Collected data:
---

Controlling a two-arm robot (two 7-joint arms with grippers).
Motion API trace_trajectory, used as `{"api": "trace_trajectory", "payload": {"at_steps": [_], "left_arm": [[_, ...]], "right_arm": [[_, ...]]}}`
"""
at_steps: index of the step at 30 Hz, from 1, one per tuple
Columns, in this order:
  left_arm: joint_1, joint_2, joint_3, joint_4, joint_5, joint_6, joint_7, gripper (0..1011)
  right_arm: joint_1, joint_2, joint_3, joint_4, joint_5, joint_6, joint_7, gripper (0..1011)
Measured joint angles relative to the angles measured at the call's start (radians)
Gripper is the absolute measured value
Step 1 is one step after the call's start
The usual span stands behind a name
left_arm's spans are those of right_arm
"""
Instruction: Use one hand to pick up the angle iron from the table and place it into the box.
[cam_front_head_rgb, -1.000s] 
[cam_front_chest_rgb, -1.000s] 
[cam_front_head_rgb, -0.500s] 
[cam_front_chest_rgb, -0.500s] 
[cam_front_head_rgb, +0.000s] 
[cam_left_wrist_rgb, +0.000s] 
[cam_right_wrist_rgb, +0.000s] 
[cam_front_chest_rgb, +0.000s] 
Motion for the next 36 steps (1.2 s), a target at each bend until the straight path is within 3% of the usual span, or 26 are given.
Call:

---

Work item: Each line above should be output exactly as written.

Response to the task:
Controlling a two-arm robot (two 7-joint arms with grippers).
Motion API trace_trajectory, used as `{"api": "trace_trajectory", "payload": {"at_steps": [_], "left_arm": [[_, ...]], "right_arm": [[_, ...]]}}`
"""
at_steps: index of the step at 30 Hz, from 1, one per tuple
Columns, in this order:
  left_arm: joint_1, joint_2, joint_3, joint_4, joint_5, joint_6, joint_7, gripper (0..1011)
  right_arm: joint_1, joint_2, joint_3, joint_4, joint_5, joint_6, joint_7, gripper (0..1011)
Measured joint angles relative to the angles measured at the call's start (radians)
Gripper is the absolute measured value
Step 1 is one step after the call's start
The usual span stands behind a name
left_arm's spans are those of right_arm
"""
Instruction: Use one hand to pick up the angle iron from the table and place it into the box.
[cam_front_head_rgb, -1.000s] 
[cam_front_chest_rgb, -1.000s] 
[cam_front_head_rgb, -0.500s] 
[cam_front_chest_rgb, -0.500s] 
[cam_front_head_rgb, +0.000s] 
[cam_left_wrist_rgb, +0.000s] 
[cam_right_wrist_rgb, +0.000s] 
[cam_front_chest_rgb, +0.000s] 
Motion for the next 36 steps (1.2 s), a target at each bend until the straight path is within 3% of the usual span, or 26 are given.
Call:

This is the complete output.